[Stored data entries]
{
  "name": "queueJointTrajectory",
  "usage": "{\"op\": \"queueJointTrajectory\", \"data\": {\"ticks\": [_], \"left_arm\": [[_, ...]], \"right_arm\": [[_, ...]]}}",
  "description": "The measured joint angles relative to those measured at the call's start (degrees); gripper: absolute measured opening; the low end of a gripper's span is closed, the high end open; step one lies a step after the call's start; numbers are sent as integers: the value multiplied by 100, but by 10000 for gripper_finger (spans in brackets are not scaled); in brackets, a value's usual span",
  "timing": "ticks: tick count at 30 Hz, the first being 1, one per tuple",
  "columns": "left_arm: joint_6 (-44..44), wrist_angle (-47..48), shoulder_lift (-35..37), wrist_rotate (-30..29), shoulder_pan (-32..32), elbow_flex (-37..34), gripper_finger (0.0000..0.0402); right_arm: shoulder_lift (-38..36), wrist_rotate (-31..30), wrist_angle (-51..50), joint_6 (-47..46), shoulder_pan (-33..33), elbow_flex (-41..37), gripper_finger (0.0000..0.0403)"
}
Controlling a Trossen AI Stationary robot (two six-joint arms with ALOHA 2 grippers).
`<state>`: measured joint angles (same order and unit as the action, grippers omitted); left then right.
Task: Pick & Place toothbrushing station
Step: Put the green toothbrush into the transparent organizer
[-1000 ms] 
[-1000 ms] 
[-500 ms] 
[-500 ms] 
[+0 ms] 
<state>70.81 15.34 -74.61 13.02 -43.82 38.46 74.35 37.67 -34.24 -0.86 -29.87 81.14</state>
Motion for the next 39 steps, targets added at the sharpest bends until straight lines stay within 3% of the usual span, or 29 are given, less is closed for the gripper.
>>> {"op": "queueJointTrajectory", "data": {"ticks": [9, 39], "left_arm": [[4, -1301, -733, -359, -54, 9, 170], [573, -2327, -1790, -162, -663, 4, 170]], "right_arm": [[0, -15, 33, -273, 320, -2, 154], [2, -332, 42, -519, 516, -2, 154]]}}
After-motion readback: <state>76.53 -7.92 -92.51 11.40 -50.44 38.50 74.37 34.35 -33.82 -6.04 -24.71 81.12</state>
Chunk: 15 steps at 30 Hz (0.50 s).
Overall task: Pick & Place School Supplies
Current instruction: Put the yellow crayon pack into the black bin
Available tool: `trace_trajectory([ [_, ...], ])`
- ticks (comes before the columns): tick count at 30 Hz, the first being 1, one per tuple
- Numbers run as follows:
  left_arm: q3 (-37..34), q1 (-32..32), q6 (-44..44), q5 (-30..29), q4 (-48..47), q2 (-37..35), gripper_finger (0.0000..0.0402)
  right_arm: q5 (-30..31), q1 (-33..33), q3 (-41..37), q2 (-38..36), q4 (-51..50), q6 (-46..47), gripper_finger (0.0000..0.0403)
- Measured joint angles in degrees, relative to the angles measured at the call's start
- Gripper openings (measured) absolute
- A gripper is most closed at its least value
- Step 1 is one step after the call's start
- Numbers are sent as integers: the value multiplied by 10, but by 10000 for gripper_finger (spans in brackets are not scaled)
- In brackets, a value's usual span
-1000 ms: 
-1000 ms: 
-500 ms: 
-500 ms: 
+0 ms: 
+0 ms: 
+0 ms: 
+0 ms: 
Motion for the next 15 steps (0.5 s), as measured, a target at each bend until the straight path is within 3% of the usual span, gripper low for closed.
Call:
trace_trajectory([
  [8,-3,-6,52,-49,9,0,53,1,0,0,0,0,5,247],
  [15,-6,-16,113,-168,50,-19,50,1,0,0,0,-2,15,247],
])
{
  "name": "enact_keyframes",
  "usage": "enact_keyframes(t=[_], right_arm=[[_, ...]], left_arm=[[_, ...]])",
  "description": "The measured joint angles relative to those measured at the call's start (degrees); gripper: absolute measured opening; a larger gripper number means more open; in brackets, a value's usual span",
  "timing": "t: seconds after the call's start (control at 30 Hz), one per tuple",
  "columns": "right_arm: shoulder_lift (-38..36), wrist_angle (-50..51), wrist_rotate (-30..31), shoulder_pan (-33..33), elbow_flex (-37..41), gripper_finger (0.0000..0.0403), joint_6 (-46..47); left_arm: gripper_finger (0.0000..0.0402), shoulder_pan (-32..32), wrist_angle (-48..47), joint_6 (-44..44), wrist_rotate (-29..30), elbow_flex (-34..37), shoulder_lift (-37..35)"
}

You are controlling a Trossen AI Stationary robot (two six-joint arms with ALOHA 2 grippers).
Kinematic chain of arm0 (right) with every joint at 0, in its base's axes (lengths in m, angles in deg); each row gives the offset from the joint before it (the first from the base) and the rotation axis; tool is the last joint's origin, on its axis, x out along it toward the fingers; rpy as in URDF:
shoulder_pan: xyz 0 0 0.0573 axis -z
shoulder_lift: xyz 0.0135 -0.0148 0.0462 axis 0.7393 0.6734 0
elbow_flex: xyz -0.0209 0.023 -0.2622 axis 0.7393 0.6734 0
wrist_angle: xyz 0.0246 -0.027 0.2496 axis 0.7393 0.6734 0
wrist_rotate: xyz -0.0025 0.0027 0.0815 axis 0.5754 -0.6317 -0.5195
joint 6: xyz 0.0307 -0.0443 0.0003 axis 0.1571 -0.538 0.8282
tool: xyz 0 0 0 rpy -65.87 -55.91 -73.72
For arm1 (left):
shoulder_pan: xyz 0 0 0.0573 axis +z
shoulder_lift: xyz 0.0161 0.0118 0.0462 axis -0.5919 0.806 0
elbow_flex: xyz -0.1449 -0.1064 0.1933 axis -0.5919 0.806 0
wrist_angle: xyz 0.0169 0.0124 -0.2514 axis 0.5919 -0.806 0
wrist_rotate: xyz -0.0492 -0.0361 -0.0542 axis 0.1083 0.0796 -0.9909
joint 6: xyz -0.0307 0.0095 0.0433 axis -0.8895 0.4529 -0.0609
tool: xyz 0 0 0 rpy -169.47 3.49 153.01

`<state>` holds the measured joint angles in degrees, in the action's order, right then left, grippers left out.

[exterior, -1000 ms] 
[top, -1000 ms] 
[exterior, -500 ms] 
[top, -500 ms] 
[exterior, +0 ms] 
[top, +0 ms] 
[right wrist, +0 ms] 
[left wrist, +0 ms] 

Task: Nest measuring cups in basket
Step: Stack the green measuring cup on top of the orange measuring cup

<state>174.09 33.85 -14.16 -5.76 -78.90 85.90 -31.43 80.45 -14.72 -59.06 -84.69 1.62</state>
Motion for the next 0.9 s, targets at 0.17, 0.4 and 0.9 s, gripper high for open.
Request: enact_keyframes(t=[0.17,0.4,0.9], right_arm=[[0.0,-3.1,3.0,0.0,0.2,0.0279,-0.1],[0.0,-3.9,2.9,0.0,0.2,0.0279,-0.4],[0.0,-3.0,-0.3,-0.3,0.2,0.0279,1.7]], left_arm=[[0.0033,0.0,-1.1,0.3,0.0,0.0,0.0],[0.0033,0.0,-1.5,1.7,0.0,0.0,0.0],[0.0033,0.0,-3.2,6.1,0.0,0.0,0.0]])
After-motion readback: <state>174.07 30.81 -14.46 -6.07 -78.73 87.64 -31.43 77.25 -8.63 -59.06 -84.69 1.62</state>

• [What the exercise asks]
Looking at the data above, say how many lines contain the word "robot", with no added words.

• [The answer]
2